Com apenas 13 deputados federais eleitos em 2022 e 274 prefeitos eleitos neste ano, o PSDB sozinho, nas palavras de Aécio, “não tem condições de conduzir hoje um projeto viável eleitoralmente”.
O deputado, no entanto, evita citar políticos ou partidos específicos que poderiam se unir e não descarta uma candidatura presidencial tucana do governador gaúcho Eduardo Leite, que ensaiou esse caminho em 2022.
“Leite tem altíssima qualidade. O nome dele vai ser sempre colocado. Mas ele tem que surgir como fruto de uma articulação política mais ampla que o PSDB”, observa.
A respeito de Tarcísio de Freitas (Republicanos), Aécio diz ser mais provável que o governador de São Paulo concorra à reeleição.
“Mas nós temos que dialogar com ele também, sabe? Para fortalecer o centro. Se ele faz movimentos claros na direção do centro, temos que conversar. Tarcísio tenta se colocar de forma mais ampla, tenta ser mais amplo que o bolsonarismo.”
Já sobre Romeu Zema (Novo), outro governador de oposição cotado à Presidência, Aécio afirma que ele é “um homem de bem, mas está a anos-luz de compreender o que é governar Minas Gerais”.
“Zema tem suas virtudes, mas é um governo que não deixa nenhum legado, não tem a menor articulação política e no máximo vai deixar uma nota de rodapé na história de Minas”, alfineta.
Em seu sexto mandato como deputado e após ter presidido a Câmara de 2001 a 2002, Aécio diz que “o plenário virou um local insalubre, só tem pancadaria atrás de likes nas redes sociais”. “Acho que o Brasil está à busca desse projeto onde o ódio seja substituído pela conciliação.”
Outro aspecto que notou no Congresso é que “muita gente que se elegeu na sombra do bolsonarismo já está achando que isso não é conveniente para a próxima eleição”.

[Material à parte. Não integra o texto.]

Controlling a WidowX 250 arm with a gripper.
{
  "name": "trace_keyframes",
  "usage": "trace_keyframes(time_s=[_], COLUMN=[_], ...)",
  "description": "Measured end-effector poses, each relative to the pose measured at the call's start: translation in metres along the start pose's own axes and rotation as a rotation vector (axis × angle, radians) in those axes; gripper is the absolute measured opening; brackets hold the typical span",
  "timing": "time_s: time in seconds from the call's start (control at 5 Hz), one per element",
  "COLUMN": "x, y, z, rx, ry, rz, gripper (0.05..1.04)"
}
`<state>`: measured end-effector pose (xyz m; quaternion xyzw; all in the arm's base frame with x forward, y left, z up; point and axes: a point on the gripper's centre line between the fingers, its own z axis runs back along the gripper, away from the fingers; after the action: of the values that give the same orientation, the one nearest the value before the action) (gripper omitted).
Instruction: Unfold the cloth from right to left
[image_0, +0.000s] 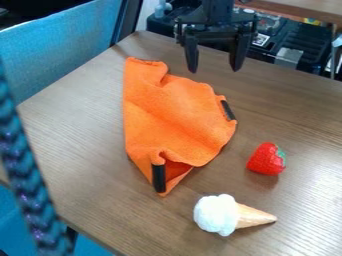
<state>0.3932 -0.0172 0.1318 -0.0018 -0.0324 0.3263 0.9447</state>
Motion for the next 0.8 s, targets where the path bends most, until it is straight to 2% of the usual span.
trace_keyframes(time_s=[0.2,0.4,0.8], x=[-0.001,0.003,-0.007], y=[0.001,-0.005,-0.016], z=[-0.017,-0.029,-0.035], rx=[0.030,0.067,0.107], ry=[0.035,0.023,0.003], rz=[0.005,0.032,0.029], gripper=[1.000,1.000,1.000])
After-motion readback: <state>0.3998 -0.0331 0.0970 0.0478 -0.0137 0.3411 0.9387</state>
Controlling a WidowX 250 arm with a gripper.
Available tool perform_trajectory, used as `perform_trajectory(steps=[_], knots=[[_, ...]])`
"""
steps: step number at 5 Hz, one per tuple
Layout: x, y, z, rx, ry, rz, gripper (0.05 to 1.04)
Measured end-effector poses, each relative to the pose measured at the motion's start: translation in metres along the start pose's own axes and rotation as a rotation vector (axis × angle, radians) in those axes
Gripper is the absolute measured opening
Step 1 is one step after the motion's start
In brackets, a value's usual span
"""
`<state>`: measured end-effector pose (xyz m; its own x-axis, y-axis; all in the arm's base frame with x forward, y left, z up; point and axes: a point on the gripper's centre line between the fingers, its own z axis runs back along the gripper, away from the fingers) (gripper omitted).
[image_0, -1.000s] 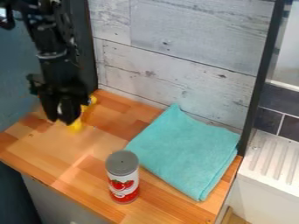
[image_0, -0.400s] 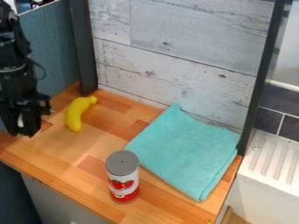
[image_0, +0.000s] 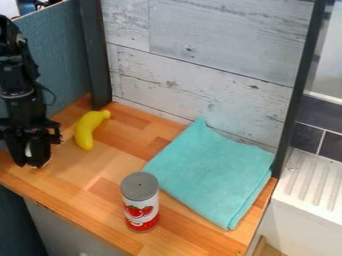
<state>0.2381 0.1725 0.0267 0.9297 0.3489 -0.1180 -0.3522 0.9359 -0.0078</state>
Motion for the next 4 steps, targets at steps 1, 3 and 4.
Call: perform_trajectory(steps=[1,3,4], knots=[[0.0024,0.0007,-0.0056,0.000,0.017,0.005,0.442],[0.0009,0.0008,-0.0042,-0.003,0.031,0.004,0.834],[-0.0008,-0.0032,-0.0033,-0.037,0.026,0.016,1.011]])
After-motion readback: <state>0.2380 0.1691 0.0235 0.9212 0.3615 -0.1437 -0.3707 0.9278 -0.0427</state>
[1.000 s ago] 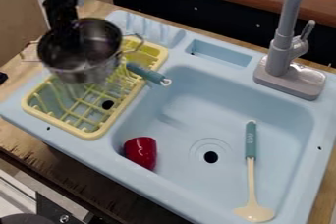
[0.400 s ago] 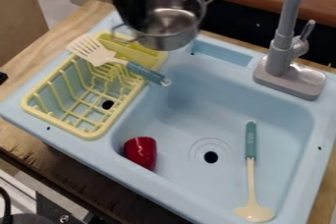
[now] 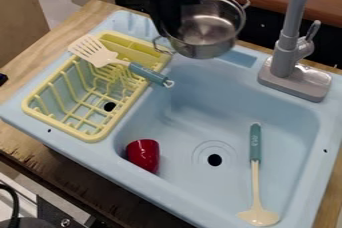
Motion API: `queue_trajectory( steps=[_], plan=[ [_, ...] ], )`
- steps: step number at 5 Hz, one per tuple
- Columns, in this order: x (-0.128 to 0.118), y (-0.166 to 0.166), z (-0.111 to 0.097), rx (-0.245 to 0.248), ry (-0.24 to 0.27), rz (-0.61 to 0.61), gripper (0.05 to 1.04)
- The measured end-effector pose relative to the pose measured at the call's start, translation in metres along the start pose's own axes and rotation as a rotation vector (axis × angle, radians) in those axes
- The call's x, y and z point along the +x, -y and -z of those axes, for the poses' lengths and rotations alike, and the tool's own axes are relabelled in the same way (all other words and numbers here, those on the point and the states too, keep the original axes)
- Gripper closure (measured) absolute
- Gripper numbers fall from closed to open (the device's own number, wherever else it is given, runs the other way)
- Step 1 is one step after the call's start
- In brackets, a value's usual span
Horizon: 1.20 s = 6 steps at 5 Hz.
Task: Move the silver pot to the top left side of the sink
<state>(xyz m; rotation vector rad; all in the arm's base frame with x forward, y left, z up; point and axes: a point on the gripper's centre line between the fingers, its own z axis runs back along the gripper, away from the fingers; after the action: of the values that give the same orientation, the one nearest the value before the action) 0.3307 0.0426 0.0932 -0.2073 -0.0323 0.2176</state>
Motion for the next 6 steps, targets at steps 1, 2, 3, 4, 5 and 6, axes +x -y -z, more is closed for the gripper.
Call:
queue_trajectory(
  steps=[1,2,3,4,5,6],
  plan=[
    [0.004,0.007,0.013,0.011,0.009,-0.050,1.025],
    [0.008,0.003,0.026,0.022,-0.010,-0.110,1.025],
    [0.014,-0.003,0.038,0.051,0.001,-0.123,1.025],
    [0.018,-0.006,0.039,0.063,0.028,-0.115,1.025],
    [0.018,-0.011,0.038,0.065,0.027,-0.118,1.025],
    [0.015,-0.014,0.040,0.068,0.019,-0.118,1.025]
  ],
)
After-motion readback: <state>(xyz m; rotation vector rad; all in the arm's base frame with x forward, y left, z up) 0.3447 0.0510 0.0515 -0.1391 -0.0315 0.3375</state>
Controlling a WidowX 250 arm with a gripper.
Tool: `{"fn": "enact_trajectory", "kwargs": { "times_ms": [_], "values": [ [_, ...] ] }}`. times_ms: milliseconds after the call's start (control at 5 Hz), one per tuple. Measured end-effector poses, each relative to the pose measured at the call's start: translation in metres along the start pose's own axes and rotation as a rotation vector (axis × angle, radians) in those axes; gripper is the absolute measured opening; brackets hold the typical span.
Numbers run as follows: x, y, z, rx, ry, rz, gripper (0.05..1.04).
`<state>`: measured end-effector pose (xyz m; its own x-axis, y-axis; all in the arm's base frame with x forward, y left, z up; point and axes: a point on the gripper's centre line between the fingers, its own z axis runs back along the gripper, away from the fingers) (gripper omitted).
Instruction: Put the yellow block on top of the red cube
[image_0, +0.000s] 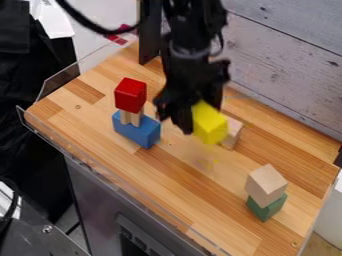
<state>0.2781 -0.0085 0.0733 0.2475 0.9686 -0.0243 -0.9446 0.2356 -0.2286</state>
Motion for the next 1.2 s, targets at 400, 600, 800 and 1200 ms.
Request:
{"fn": "enact_trajectory", "kwargs": {
  "times_ms": [400,600,800,1200],
  "values": [
    [0.036,-0.007,0.019,-0.03,-0.013,0.077,0.582],
    [0.055,-0.006,0.027,-0.039,-0.023,0.122,0.582],
    [0.071,-0.002,0.035,-0.033,-0.033,0.159,0.582],
    [0.08,0.011,0.04,0.021,-0.037,0.169,0.582]
  ]
}}
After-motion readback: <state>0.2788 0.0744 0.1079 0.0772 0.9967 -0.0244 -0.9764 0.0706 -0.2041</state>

A respeito do indiciamento de Bolsonaro sob suspeita de participação na trama golpista, Aécio afirma ser “grave atentar contra a democracia ou permitir que se atente”.
“É algo que tem que ser punido. Temos que aguardar que a Procuradoria-Geral da República se aprofunde sobre todas essas investigações que a Polícia Federal fez para definir a extensão da participação de cada um.”
Concentrado em resgatar os antipetistas tucanos que migraram para Bolsonaro e agora o rejeitam, Aécio diz que o fantasma dos últimos anos foi a classificação automática de antipetistas como bolsonaristas e de antibolsonaristas como esquerda.
“Você pode ser contra um e contra outro, como eu sou. Ou sucumbe a um dos dois”, diz ele, acrescentando que não coloca Lula e Bolsonaro na mesma página. “São figuras completamente diferentes na sua história, no seu compromisso com o país.”